Your answer must be the full set of entries, reproduced exactly.

(Material shown Opens)

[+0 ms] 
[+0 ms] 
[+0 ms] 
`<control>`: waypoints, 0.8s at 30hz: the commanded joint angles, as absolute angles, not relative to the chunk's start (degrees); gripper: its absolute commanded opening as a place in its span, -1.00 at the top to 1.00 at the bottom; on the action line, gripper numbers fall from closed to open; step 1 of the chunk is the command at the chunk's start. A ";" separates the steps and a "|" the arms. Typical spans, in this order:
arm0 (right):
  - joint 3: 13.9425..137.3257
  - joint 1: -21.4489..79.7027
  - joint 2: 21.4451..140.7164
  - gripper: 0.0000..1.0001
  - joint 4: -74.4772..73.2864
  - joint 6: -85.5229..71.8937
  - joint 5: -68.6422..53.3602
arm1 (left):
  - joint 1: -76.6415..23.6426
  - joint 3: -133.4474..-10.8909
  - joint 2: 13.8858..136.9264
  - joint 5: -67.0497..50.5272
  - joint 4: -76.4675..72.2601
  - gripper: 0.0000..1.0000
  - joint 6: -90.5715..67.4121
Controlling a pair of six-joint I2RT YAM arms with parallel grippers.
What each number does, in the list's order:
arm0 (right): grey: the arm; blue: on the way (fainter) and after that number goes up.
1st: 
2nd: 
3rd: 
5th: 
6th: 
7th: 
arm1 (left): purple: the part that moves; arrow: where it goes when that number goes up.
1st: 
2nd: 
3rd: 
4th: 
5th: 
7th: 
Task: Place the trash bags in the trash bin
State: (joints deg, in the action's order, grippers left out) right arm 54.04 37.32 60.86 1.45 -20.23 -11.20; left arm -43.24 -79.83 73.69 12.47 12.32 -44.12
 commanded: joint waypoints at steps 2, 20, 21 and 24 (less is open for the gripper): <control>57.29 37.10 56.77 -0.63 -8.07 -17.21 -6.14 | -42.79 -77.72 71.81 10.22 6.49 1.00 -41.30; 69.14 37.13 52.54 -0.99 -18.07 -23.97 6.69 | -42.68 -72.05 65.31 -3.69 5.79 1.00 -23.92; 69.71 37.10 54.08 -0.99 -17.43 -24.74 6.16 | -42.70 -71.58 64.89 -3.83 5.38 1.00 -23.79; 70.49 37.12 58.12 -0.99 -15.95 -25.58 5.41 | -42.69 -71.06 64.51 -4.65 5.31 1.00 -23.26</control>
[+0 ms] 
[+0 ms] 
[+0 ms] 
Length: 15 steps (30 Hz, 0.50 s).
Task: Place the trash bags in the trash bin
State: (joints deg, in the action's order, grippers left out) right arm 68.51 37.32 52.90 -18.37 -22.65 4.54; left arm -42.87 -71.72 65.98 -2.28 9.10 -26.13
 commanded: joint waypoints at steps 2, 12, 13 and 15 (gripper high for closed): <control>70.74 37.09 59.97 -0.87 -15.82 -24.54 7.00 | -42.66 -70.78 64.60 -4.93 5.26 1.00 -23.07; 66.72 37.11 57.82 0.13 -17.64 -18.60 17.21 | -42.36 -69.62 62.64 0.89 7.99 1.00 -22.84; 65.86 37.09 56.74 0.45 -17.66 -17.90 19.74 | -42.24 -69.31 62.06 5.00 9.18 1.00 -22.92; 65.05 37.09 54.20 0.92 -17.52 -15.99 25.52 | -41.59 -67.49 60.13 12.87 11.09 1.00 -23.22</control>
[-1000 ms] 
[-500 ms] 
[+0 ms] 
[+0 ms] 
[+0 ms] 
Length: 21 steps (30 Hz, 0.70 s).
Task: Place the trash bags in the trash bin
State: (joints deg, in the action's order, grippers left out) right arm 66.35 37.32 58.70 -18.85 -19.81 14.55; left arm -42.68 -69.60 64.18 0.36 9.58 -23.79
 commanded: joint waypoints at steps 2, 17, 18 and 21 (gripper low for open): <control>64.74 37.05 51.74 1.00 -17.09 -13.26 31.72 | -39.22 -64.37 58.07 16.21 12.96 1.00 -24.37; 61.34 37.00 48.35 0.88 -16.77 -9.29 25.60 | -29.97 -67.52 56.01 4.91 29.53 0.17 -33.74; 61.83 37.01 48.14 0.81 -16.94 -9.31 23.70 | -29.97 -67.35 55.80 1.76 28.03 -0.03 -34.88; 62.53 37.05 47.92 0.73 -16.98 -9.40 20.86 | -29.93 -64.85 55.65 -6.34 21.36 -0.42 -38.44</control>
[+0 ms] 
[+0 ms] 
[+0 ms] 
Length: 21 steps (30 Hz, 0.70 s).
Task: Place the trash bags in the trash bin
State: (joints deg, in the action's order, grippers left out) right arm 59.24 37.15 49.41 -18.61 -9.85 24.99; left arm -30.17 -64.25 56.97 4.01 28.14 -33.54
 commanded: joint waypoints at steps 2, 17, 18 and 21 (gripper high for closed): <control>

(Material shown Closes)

Completed exercise:
[+0 ms] 
[+0 ms] 
[+0 ms] 
`<control>`: waypoints, 0.8s at 30hz: the commanded joint angles, as absolute angles, not relative to the chunk's start (degrees); gripper: its absolute commanded opening as a place in its span, -1.00 at the top to 1.00 at the bottom; on the action line, gripper numbers fall from closed to open; step 1 of the chunk is the command at the chunk's start. A ";" separates the steps and a "|" the arms. Typical spans, in this order:
arm0 (right):
  - joint 3: 13.9425..137.3257
  - joint 1: -21.4489..79.7027
  - joint 2: 21.4451..140.7164
  - gripper: 0.0000..1.0001
  - joint 4: -74.4772..73.2864
  - joint 6: -85.5229..71.8937
  - joint 5: -68.6422..53.3602
arm1 (left):
  - joint 1: -76.6415..23.6426
  - joint 3: -133.4474..-10.8909
  - joint 2: 13.8858..136.9264
  - joint 5: -67.0497..50.5272
  - joint 4: -76.4675..72.2601
  - gripper: 0.0000..1.0000
  - joint 6: -90.5715..67.4121
Controlling a pair of six-joint I2RT YAM arms with parallel grippers.
What each number does, in the list's order:
arm0 (right): grey: the arm; blue: on the way (fainter) and after that number goes up.
1st: 
2nd: 
3rd: 
5th: 
6th: 
7th: 
arm1 (left): purple: the part that moves; arrow: where it goes when that number goes up.
1st: 
2nd: 
3rd: 
4th: 
5th: 
7th: 
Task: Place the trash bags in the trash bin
State: (joints deg, in the action's order, grippers left out) right arm 54.04 37.32 60.86 1.45 -20.23 -11.20; left arm -43.24 -79.83 73.69 12.47 12.32 -44.12
 commanded: joint waypoints at steps 2, 20, 21 and 24 (less is open for the gripper): <control>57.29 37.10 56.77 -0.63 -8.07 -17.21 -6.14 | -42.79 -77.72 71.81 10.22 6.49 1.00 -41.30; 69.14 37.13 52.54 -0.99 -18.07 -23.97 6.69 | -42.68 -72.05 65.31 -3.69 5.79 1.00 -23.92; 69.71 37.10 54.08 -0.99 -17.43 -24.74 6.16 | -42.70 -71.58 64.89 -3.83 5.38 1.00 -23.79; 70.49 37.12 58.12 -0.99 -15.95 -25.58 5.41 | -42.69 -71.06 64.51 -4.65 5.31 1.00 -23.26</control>
[+0 ms] 
[+0 ms] 
[+0 ms] 
Length: 15 steps (30 Hz, 0.50 s).
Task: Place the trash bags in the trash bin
State: (joints deg, in the action's order, grippers left out) right arm 68.51 37.32 52.90 -18.37 -22.65 4.54; left arm -42.87 -71.72 65.98 -2.28 9.10 -26.13
 commanded: joint waypoints at steps 2, 12, 13 and 15 (gripper high for closed): <control>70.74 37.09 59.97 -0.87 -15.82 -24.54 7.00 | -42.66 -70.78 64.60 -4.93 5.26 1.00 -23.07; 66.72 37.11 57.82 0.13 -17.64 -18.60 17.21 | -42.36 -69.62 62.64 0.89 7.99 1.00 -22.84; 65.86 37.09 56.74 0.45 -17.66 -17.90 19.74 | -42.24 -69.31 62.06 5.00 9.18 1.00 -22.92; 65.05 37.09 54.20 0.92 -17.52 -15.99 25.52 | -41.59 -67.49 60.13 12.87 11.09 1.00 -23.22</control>
[-1000 ms] 
[-500 ms] 
[+0 ms] 
[+0 ms] 
[+0 ms] 
Length: 21 steps (30 Hz, 0.70 s).
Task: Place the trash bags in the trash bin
State: (joints deg, in the action's order, grippers left out) right arm 66.35 37.32 58.70 -18.85 -19.81 14.55; left arm -42.68 -69.60 64.18 0.36 9.58 -23.79
 commanded: joint waypoints at steps 2, 17, 18 and 21 (gripper low for open): <control>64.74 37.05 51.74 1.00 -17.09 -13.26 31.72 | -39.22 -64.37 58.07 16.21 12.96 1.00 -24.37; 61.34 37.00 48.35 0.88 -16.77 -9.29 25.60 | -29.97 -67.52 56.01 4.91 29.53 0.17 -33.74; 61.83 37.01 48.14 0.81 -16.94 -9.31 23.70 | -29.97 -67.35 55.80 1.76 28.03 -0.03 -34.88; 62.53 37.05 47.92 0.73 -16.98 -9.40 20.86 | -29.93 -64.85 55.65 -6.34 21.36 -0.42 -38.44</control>
[+0 ms] 
[+0 ms] 
[+0 ms] 
Length: 21 steps (30 Hz, 0.70 s).
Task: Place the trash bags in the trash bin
State: (joints deg, in the action's order, grippers left out) right arm 59.24 37.15 49.41 -18.61 -9.85 24.99; left arm -30.17 -64.25 56.97 4.01 28.14 -33.54
 commanded: joint waypoints at steps 2, 17, 18 and 21 (gripper high for closed): <control>

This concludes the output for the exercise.